*** Begin section ***
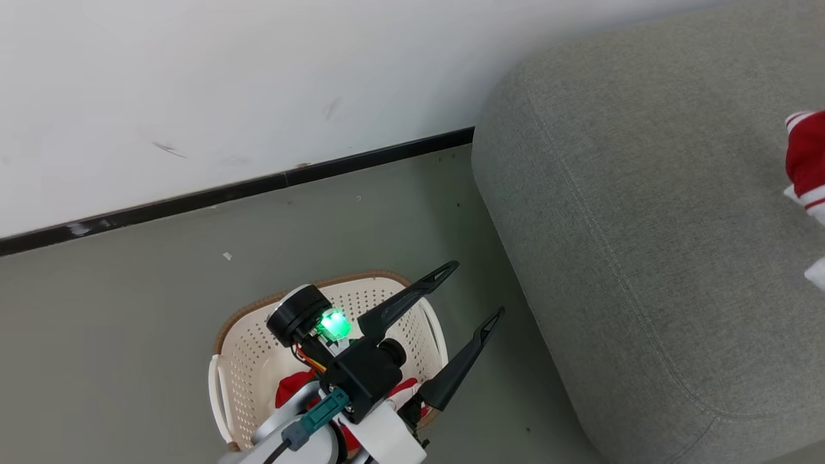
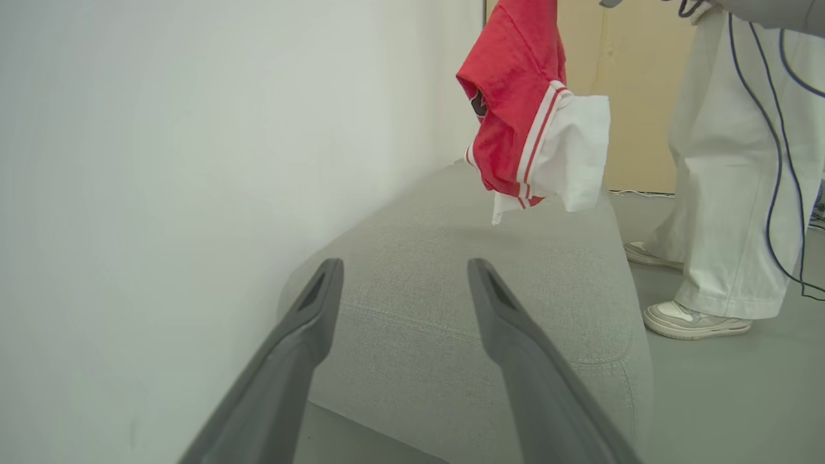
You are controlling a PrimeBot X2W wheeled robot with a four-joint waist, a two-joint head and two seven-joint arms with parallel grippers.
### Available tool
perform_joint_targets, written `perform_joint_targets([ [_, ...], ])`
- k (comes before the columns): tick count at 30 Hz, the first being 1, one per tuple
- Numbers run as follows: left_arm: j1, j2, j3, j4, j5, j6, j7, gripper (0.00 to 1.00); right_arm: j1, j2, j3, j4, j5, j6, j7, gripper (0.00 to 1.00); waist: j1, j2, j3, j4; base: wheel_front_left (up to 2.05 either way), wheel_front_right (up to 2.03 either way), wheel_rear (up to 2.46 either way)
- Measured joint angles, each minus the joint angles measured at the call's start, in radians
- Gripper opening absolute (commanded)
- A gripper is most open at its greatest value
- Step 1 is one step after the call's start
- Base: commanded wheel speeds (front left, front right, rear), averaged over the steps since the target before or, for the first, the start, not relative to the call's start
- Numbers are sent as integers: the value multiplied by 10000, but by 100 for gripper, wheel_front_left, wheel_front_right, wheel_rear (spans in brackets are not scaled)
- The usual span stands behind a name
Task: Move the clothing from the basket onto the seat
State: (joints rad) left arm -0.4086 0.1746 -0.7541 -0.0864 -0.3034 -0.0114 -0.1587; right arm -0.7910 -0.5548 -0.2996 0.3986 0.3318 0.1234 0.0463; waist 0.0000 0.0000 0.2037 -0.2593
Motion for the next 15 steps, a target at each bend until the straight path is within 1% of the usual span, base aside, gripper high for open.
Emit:
perform_joint_targets([
  [3,-78,109,-19,-88,65,-4,136,100,-410,-305,-197,142,-36,0,-295,0,0,0,202,79,0,0,0],
  [6,-224,128,-21,-249,67,-10,192,100,-666,-336,-307,261,31,0,-581,0,0,0,400,142,0,0,0],
  [10,-384,127,-33,-380,77,-58,336,100,-411,-86,-148,773,117,0,-840,0,0,0,664,193,0,0,0],
  [15,-581,128,-115,-437,104,-105,441,100,767,685,267,1413,313,0,-1361,0,0,0,995,203,0,0,0],
])
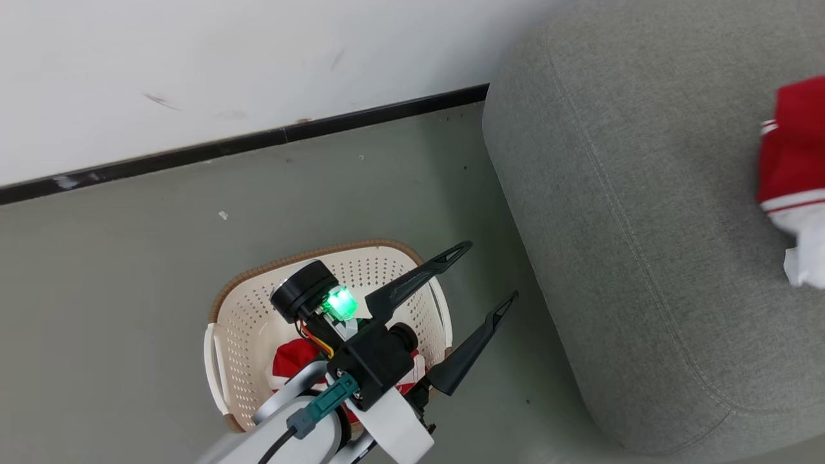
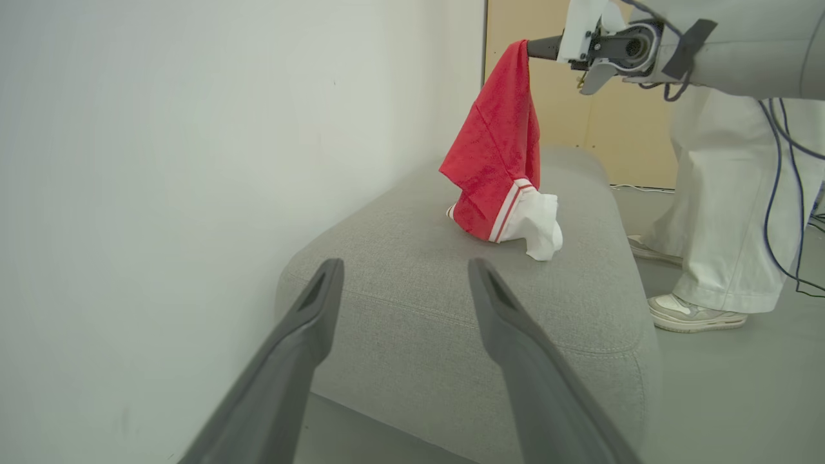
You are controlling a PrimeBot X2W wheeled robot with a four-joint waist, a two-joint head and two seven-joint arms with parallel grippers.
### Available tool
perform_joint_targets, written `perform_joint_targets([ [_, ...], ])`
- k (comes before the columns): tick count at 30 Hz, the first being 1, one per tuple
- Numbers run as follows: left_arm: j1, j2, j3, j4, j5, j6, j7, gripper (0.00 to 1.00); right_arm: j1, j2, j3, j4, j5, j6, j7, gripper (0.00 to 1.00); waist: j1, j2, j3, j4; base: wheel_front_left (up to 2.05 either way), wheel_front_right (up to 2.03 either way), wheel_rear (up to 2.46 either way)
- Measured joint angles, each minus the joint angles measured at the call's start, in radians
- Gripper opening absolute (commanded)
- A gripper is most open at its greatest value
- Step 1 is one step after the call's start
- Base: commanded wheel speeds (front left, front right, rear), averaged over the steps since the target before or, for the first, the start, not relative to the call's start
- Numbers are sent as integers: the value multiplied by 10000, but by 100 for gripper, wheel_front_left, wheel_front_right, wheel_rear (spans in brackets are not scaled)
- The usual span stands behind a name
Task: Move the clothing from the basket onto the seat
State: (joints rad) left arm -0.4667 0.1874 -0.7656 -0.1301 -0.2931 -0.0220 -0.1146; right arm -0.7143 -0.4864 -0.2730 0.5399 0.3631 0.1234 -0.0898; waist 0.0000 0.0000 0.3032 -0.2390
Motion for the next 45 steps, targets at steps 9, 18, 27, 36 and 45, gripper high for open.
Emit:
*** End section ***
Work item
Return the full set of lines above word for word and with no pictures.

Solution to the exercise
You are controlling a PrimeBot X2W wheeled robot with a four-joint waist, a two-joint head and two seven-joint arms with parallel grippers.
### Available tool
perform_joint_targets, written `perform_joint_targets([ [_, ...], ])`
- k (comes before the columns): tick count at 30 Hz, the first being 1, one per tuple
- Numbers run as follows: left_arm: j1, j2, j3, j4, j5, j6, j7, gripper (0.00 to 1.00); right_arm: j1, j2, j3, j4, j5, j6, j7, gripper (0.00 to 1.00); waist: j1, j2, j3, j4; base: wheel_front_left (up to 2.05 either way), wheel_front_right (up to 2.03 either way), wheel_rear (up to 2.46 either way)
- Measured joint angles, each minus the joint angles measured at the call's start, in radians
- Gripper opening absolute (commanded)
- A gripper is most open at its greatest value
- Step 1 is one step after the call's start
- Base: commanded wheel speeds (front left, front right, rear), averaged over the steps since the target before or, for the first, the start, not relative to the call's start
- Numbers are sent as integers: the value multiplied by 10000, but by 100 for gripper, wheel_front_left, wheel_front_right, wheel_rear (spans in brackets are not scaled)
- The usual span stands behind a name
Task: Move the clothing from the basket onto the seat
State: (joints rad) left arm -0.4086 0.1746 -0.7541 -0.0864 -0.3034 -0.0114 -0.1587; right arm -0.7910 -0.5548 -0.2996 0.3986 0.3318 0.1234 0.0463; waist 0.0000 0.0000 0.2037 -0.2593
Motion for the next 15 steps, a target at each bend until the straight path is within 1% of the usual span, base aside, gripper high for open.
Emit:
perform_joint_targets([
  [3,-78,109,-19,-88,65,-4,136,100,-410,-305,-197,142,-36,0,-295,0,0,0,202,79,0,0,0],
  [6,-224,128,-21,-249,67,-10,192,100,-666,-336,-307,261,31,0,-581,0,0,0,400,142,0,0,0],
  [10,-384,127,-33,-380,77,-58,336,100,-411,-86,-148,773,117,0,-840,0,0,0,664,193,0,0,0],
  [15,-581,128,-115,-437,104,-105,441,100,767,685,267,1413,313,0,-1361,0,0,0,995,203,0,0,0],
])
You are controlling a PrimeBot X2W wheeled robot with a four-joint waist, a two-joint head and two seven-joint arms with parallel grippers.
### Available tool
perform_joint_targets, written `perform_joint_targets([ [_, ...], ])`
- k (comes before the columns): tick count at 30 Hz, the first being 1, one per tuple
- Numbers run as follows: left_arm: j1, j2, j3, j4, j5, j6, j7, gripper (0.00 to 1.00); right_arm: j1, j2, j3, j4, j5, j6, j7, gripper (0.00 to 1.00); waist: j1, j2, j3, j4; base: wheel_front_left (up to 2.05 either way), wheel_front_right (up to 2.03 either way), wheel_rear (up to 2.46 either way)
- Measured joint angles, each minus the joint angles measured at the call's start, in radians
- Gripper opening absolute (commanded)
- A gripper is most open at its greatest value
- Step 1 is one step after the call's start
- Base: commanded wheel speeds (front left, front right, rear), averaged over the steps since the target before or, for the first, the start, not relative to the call's start
- Numbers are sent as integers: the value multiplied by 10000, but by 100 for gripper, wheel_front_left, wheel_front_right, wheel_rear (spans in brackets are not scaled)
- The usual span stands behind a name
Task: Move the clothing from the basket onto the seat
State: (joints rad) left arm -0.4667 0.1874 -0.7656 -0.1301 -0.2931 -0.0220 -0.1146; right arm -0.7143 -0.4864 -0.2730 0.5399 0.3631 0.1234 -0.0898; waist 0.0000 0.0000 0.3032 -0.2390
Motion for the next 45 steps, targets at steps 9, 18, 27, 36 and 45, gripper high for open.
Emit:

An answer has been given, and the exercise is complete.